▶ [Task brief]: Restate each of the lines given below, word for word.

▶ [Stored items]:
──────

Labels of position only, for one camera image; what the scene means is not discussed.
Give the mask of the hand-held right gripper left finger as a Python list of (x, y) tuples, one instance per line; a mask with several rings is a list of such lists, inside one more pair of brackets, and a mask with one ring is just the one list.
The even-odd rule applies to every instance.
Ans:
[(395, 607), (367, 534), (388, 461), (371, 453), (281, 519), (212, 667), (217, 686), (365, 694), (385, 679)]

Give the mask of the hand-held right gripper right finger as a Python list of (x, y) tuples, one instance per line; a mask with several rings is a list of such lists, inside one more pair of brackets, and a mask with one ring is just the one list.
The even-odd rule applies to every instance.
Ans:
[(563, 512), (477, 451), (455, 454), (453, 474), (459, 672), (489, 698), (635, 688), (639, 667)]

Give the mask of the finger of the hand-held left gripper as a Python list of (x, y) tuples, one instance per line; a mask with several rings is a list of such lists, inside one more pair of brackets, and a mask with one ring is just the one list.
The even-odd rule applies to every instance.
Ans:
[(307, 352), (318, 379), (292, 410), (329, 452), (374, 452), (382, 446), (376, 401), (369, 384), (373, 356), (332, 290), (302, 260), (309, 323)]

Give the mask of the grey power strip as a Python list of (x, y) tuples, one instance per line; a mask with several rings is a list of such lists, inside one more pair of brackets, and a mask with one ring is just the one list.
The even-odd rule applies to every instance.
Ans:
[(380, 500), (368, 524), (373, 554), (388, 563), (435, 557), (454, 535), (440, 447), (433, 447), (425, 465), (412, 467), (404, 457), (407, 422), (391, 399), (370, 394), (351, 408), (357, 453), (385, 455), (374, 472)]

──────

▶ [Result of the exercise]:
Labels of position only, for one camera image; what the scene means is not discussed.
Give the mask of the hand-held right gripper left finger as a Python list of (x, y) tuples, one instance per line; a mask with several rings is a list of such lists, inside one more pair of brackets, and a mask with one ring is just the one list.
The even-odd rule applies to every instance.
Ans:
[(395, 607), (367, 534), (388, 461), (371, 453), (281, 519), (212, 667), (217, 686), (365, 694), (385, 679)]

Give the mask of the hand-held right gripper right finger as a Python list of (x, y) tuples, one instance per line; a mask with several rings is a list of such lists, inside one more pair of brackets, and a mask with one ring is just the one list.
The even-odd rule applies to every instance.
Ans:
[(563, 512), (477, 451), (455, 454), (453, 474), (459, 672), (489, 698), (635, 688), (639, 667)]

Give the mask of the finger of the hand-held left gripper as a Python list of (x, y) tuples, one instance per line; a mask with several rings is a list of such lists, inside one more pair of brackets, and a mask with one ring is just the one list.
The even-odd rule applies to every instance.
Ans:
[(307, 352), (318, 379), (292, 410), (329, 452), (374, 452), (382, 446), (376, 401), (369, 384), (373, 356), (332, 290), (302, 260), (309, 323)]

Give the mask of the grey power strip as a Python list of (x, y) tuples, one instance per line; a mask with several rings is a list of such lists, inside one more pair of brackets, and a mask with one ring is just the one list.
The even-odd rule applies to every instance.
Ans:
[(380, 500), (368, 524), (373, 554), (388, 563), (435, 557), (454, 535), (440, 447), (433, 447), (425, 465), (412, 467), (404, 457), (407, 422), (391, 399), (370, 394), (351, 408), (357, 453), (385, 455), (374, 472)]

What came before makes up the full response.